TASK GOAL ▸
Exactly the lines from the one holding "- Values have" through the final line of the data are wanted, copied as written.

PROVIDED DATA ▸

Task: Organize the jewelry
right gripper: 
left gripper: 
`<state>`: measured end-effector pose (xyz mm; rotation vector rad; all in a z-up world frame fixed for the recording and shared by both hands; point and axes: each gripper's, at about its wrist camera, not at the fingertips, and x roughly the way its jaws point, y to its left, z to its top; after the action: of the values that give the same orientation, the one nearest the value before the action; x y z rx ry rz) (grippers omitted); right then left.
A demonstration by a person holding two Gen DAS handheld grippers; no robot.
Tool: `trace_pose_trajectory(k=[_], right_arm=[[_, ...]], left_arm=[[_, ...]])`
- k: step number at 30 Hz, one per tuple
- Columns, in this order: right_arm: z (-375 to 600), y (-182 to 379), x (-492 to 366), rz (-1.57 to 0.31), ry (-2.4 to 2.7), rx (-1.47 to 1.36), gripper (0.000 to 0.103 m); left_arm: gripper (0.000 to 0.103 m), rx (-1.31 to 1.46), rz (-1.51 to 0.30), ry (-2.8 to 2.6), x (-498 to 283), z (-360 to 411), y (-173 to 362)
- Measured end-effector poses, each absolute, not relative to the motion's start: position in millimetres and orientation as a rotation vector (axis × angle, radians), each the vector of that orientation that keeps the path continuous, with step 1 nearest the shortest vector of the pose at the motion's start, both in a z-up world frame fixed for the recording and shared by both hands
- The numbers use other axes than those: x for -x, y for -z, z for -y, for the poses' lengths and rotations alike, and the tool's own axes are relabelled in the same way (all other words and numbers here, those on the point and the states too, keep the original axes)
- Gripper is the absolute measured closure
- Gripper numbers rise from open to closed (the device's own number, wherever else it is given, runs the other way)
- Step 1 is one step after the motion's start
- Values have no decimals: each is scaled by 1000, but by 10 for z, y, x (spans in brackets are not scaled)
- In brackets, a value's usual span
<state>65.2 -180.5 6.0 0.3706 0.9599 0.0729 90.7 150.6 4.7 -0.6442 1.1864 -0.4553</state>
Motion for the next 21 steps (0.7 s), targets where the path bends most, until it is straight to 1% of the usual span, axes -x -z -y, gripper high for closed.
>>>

EXPECTED OUTPUT ▸
- Values have no decimals: each is scaled by 1000, but by 10 for z, y, x (spans in brackets are not scaled)
- In brackets, a value's usual span
<state>65.2 -180.5 6.0 0.3706 0.9599 0.0729 90.7 150.6 4.7 -0.6442 1.1864 -0.4553</state>
Motion for the next 21 steps (0.7 s), targets where the path bends most, until it is straight to 1% of the usual span, axes -x -z -y, gripper high for closed.
>>>

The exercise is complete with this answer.